■ **Your objective**
Restrict the output to the lines below starting at the one that contains "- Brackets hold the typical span" and ending at the one that contains "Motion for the", and restate them word for word, both ends included.

====================

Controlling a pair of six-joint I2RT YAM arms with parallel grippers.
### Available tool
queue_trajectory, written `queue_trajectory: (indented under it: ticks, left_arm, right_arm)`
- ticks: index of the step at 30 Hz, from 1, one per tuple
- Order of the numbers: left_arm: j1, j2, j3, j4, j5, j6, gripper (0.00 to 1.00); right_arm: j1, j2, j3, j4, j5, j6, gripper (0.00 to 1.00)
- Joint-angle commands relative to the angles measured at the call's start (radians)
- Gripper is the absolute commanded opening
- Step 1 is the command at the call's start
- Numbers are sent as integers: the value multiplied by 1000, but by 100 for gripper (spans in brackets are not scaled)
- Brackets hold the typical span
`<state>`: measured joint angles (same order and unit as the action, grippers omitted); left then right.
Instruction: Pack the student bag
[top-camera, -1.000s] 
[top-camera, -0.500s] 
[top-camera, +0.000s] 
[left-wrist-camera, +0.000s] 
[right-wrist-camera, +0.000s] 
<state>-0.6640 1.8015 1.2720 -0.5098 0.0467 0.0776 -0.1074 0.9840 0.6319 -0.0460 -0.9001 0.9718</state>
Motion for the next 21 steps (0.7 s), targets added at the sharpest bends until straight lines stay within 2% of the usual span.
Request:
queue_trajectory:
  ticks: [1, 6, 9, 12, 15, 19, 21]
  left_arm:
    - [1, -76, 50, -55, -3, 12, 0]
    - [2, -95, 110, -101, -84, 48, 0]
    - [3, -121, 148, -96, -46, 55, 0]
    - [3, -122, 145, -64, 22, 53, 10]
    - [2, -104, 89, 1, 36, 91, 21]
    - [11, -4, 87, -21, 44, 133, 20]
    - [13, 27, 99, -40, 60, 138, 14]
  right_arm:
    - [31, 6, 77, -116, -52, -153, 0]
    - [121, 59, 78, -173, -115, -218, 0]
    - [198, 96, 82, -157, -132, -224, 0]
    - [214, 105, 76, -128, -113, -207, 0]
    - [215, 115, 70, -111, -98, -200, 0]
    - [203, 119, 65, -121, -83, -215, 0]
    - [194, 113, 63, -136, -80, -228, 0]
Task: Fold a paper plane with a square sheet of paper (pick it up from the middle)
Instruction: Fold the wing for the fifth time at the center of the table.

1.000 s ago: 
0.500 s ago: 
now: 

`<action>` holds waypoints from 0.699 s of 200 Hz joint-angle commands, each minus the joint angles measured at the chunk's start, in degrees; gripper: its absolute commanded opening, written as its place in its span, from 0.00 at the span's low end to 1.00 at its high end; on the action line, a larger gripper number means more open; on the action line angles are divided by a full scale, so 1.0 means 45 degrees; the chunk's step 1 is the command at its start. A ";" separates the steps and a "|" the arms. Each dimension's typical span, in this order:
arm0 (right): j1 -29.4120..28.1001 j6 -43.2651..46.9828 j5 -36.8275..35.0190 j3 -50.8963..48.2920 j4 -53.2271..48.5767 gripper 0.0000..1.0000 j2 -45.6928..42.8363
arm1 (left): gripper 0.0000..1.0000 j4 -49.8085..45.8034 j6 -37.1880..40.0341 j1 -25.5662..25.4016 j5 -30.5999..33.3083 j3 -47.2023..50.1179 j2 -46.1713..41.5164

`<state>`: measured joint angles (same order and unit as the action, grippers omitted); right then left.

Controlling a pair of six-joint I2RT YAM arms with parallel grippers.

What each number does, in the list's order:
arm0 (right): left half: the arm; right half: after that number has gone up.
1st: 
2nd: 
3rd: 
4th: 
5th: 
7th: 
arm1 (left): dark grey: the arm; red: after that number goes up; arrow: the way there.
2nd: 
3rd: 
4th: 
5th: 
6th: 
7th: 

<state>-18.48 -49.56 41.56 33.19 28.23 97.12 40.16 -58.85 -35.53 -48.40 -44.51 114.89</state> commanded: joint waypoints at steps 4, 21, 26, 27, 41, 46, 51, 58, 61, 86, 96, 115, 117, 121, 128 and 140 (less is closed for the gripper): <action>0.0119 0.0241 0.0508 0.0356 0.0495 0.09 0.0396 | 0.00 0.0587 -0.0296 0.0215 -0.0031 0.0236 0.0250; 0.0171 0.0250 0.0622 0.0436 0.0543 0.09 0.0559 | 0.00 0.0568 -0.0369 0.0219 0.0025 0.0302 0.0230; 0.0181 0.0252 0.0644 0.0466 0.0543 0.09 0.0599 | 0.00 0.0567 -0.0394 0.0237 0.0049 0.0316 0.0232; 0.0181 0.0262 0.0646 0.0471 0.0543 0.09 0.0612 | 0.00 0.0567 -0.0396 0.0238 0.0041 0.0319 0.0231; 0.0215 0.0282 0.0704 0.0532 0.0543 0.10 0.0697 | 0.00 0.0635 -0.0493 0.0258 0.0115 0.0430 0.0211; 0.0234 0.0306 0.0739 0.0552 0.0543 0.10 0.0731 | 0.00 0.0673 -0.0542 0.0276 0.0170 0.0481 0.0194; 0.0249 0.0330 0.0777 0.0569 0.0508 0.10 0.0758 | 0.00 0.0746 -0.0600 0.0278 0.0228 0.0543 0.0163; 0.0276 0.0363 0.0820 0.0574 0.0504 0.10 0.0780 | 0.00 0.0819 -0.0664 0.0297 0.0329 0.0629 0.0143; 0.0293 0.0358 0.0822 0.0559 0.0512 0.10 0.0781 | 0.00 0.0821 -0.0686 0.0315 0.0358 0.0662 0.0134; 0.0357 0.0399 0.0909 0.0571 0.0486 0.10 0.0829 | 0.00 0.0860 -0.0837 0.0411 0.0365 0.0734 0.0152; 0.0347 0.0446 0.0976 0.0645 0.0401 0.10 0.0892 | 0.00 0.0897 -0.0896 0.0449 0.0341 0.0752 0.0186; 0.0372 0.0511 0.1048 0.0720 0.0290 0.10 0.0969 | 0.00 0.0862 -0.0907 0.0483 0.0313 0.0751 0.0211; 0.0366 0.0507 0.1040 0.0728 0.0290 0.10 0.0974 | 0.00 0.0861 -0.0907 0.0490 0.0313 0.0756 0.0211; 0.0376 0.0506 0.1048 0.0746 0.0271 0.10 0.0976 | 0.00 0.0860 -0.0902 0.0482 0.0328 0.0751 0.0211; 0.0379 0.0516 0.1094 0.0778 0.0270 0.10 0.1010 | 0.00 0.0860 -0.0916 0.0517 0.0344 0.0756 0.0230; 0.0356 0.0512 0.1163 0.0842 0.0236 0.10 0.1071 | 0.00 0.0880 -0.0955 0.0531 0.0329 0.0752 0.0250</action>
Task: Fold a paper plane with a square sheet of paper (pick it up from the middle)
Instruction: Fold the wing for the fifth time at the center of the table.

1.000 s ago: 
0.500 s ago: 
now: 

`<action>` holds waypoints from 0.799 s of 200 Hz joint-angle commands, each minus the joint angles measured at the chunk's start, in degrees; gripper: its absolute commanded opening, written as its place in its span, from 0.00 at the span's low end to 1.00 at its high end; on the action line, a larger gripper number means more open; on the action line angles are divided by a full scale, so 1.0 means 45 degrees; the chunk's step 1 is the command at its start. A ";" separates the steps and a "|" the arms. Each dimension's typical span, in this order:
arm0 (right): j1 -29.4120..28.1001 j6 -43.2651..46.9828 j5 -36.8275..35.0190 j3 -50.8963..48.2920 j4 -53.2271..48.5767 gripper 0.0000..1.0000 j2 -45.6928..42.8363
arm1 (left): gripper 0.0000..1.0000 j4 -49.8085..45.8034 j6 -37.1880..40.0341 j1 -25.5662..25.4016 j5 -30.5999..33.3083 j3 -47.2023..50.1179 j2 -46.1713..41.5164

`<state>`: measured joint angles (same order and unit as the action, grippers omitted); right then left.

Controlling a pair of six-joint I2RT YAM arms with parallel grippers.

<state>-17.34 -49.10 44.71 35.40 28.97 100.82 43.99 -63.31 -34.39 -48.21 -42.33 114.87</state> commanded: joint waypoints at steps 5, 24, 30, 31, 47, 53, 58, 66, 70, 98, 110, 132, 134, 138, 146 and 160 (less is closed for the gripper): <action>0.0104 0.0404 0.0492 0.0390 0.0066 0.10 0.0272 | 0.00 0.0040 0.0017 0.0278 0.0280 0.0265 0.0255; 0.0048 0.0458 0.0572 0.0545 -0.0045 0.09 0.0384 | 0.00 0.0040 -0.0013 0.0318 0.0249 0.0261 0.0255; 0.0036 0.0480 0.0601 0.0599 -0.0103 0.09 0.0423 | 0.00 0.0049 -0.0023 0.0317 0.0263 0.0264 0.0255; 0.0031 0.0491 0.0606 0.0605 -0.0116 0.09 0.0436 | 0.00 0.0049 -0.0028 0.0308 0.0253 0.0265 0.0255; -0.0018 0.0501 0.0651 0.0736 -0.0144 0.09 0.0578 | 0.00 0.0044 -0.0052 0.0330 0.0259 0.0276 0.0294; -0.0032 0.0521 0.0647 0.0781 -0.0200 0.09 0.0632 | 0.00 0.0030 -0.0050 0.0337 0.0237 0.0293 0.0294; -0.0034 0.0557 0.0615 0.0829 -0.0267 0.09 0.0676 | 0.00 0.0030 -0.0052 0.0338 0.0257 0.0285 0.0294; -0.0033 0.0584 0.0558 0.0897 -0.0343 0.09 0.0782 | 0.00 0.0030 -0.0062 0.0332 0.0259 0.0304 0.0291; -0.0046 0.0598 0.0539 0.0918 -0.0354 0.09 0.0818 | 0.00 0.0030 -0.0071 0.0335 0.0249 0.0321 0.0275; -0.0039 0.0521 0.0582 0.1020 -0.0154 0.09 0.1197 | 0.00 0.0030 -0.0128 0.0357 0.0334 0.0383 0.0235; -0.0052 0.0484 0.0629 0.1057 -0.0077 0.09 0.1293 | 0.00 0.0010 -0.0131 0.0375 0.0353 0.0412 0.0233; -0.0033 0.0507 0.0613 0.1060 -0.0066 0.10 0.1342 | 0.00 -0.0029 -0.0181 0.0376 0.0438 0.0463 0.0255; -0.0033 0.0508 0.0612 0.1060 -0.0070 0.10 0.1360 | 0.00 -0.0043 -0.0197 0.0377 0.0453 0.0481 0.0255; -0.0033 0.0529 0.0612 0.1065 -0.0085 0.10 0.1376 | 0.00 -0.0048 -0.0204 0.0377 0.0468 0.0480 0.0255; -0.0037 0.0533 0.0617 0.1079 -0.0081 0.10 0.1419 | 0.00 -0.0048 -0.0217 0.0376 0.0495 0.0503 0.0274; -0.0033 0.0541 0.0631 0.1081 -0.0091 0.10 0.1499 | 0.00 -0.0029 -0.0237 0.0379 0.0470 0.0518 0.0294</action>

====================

■ **Solution for this problem**
- Brackets hold the typical span
`<state>`: measured joint angles (same order and unit as the action, grippers omitted); left then right.
Instruction: Pack the student bag
[top-camera, -1.000s] 
[top-camera, -0.500s] 
[top-camera, +0.000s] 
[left-wrist-camera, +0.000s] 
[right-wrist-camera, +0.000s] 
<state>-0.6640 1.8015 1.2720 -0.5098 0.0467 0.0776 -0.1074 0.9840 0.6319 -0.0460 -0.9001 0.9718</state>
Motion for the next 21 steps (0.7 s), targets added at the sharpest bends until straight lines stay within 2% of the usual span.

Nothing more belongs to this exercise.